To get the word out to more people, this is what I did. I've had it up for a couple days but only on my way to work and back home which is a 70 mile commute. I don't have it up when I drive online. Doesn't help me much directly now, but maybe later? Also it might help a driver who has a pax that looks.


----------



## steveK2016 (Jul 31, 2016)

Haha, that's pretty interesting tactic but definitely glad to hear you don't keep that when you are actively driving but it may get a few people's attention!


----------



## nameless313 (Jun 16, 2016)

Yea I like that idea a lot. Of all the uber drivers did this it would make a difference quickly. Maybe make it like an actual sign or something though... You wantvtips make it look good, right?


----------



## MadePenniesToday (Feb 24, 2017)

It's mostly about spreading the word than making it look nice. Usually if it's going to be nice then it's going to have to be something permanent. There are times when I don't want it to be known that I drive for Uber. If there is a see through magnetic sign then I'll probably be up for it but I'm sure it will be expensive.


----------



## steveK2016 (Jul 31, 2016)

MadePenniesToday said:


> It's mostly about spreading the word than making it look nice. Usually if it's going to be nice then it's going to have to be something permanent. There are times when I don't want it to be known that I drive for Uber. If there is a see through magnetic sign then I'll probably be up for it but I'm sure it will be expensive.
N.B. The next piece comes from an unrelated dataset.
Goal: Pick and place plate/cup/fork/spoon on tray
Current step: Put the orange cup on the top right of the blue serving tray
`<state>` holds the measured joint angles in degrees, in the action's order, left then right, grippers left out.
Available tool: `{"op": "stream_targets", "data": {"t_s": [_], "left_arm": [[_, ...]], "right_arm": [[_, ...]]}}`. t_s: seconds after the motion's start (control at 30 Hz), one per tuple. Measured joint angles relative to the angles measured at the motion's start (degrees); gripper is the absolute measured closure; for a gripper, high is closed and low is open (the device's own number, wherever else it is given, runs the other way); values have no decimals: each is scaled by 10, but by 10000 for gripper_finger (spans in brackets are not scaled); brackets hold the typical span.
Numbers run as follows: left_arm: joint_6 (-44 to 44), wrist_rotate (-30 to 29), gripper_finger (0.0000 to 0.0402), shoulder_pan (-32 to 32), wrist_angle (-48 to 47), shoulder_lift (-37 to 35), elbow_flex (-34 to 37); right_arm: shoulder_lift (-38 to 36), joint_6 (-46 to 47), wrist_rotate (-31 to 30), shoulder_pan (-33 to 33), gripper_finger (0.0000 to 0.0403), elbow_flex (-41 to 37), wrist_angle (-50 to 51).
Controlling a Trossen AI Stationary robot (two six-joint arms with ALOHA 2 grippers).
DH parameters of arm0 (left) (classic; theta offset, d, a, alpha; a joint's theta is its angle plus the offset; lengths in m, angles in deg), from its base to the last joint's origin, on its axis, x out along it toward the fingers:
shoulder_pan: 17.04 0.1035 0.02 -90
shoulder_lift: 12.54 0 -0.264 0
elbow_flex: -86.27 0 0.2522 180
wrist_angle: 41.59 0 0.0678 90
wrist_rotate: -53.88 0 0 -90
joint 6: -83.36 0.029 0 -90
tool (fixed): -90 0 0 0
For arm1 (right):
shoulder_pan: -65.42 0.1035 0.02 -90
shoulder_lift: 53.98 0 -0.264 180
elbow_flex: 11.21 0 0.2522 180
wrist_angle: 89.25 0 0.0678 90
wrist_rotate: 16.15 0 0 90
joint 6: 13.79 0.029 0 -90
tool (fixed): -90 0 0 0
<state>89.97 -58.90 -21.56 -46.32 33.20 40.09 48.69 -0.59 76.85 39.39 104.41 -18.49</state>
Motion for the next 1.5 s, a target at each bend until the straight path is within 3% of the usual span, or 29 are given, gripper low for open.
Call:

Maybe a window decal cling?


----------



## MadePenniesToday (Feb 24, 2017)

steveK2016 said:


> Maybe a window decal cling?


 Good idea but I don't know about spending around $50 for a good size decal.


----------



## htboston (Feb 22, 2016)

go big or go home right lol


----------



## MadePenniesToday (Feb 24, 2017)

I'm annoyed and mad like everyone else on the tipping matter so I did a 180° on the tip sign outside my car. At first I felt uncomfortable driving but after getting a thumps up from a guy, it made it ok for me and he wasn't even an Uber driver.


----------